• **AIM OF THE TASK**: Counting the line with "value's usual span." as the last one, copy out the lines of the data exactly from the first onward.

*** Opening GIVEN DATA ***

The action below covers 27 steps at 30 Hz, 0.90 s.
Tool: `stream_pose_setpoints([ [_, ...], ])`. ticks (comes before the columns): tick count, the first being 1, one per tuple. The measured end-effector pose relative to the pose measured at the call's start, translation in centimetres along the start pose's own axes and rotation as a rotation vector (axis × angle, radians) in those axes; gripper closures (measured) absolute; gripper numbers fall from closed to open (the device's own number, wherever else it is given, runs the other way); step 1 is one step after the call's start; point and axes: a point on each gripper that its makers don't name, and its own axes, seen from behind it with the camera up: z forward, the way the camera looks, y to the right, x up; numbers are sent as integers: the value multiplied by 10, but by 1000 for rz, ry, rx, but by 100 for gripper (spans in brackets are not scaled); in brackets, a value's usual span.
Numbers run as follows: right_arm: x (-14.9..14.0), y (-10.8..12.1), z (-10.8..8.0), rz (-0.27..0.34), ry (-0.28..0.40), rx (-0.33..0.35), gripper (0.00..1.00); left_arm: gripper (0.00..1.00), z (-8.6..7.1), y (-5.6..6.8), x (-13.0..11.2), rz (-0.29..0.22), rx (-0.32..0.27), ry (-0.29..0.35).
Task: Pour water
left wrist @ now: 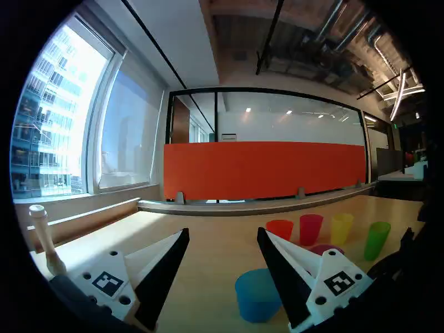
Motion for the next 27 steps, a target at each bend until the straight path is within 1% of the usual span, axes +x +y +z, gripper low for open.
stream_pose_setpoints([
  [6,-3,-3,0,3,-8,8,1,10,1,-1,-5,-17,-2,-2],
  [15,-3,-3,1,9,-8,9,1,10,2,-2,-10,-9,-3,-17],
  [27,-5,-2,2,12,-10,7,1,10,7,1,-21,-5,-9,-53],
])
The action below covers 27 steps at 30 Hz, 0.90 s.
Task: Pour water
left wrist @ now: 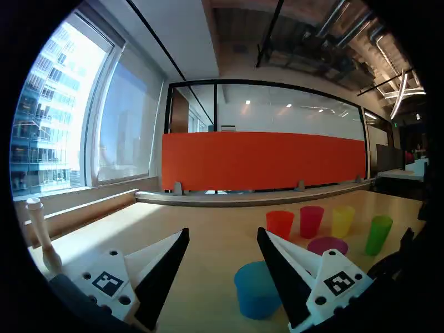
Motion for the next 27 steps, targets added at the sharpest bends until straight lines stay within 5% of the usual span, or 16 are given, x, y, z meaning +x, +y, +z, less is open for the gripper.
stream_pose_setpoints([
  [27,2,0,-4,-1,33,29,1,9,1,1,-3,3,-5,-9],
])
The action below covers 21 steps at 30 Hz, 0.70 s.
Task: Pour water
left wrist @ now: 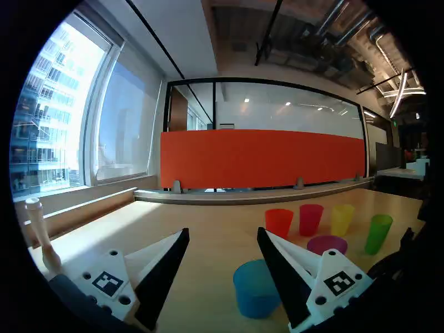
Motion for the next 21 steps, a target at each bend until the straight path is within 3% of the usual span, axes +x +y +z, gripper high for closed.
stream_pose_setpoints([
  [9,-3,-11,7,-10,40,48,1,9,0,0,0,0,0,0],
  [21,0,-27,21,47,99,100,1,9,0,0,0,0,0,0],
])
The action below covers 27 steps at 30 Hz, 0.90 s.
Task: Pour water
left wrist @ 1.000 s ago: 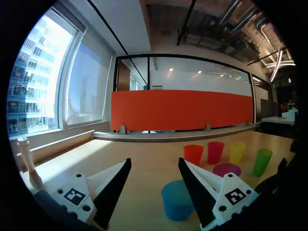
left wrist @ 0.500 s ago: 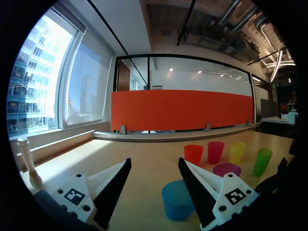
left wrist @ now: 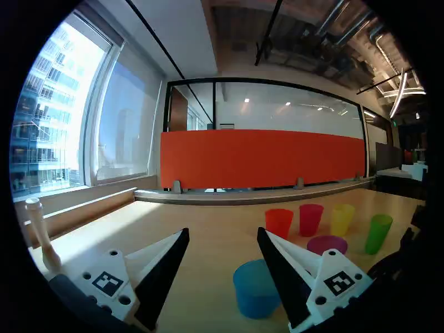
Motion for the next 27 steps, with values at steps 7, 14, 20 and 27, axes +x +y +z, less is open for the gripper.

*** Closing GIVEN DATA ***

• **RESULT BELOW**:
The action below covers 27 steps at 30 Hz, 0.90 s.
Tool: `stream_pose_setpoints([ [_, ...], ])`. ticks (comes before the columns): tick count, the first being 1, one per tuple. The measured end-effector pose relative to the pose measured at the call's start, translation in centimetres along the start pose's own axes and rotation as a rotation vector (axis × angle, radians) in those axes; gripper closures (measured) absolute; gripper numbers fall from closed to open (the device's own number, wherever else it is given, runs the other way); step 1 is one step after the call's start; point and axes: a point on each gripper that its makers don't name, and its own axes, seen from behind it with the camera up: z forward, the way the camera looks, y to the right, x up; numbers are sent as integers: the value multiplied by 10, but by 1000 for rz, ry, rx, but by 100 for gripper (spans in brackets are not scaled); in brackets, a value's usual span.

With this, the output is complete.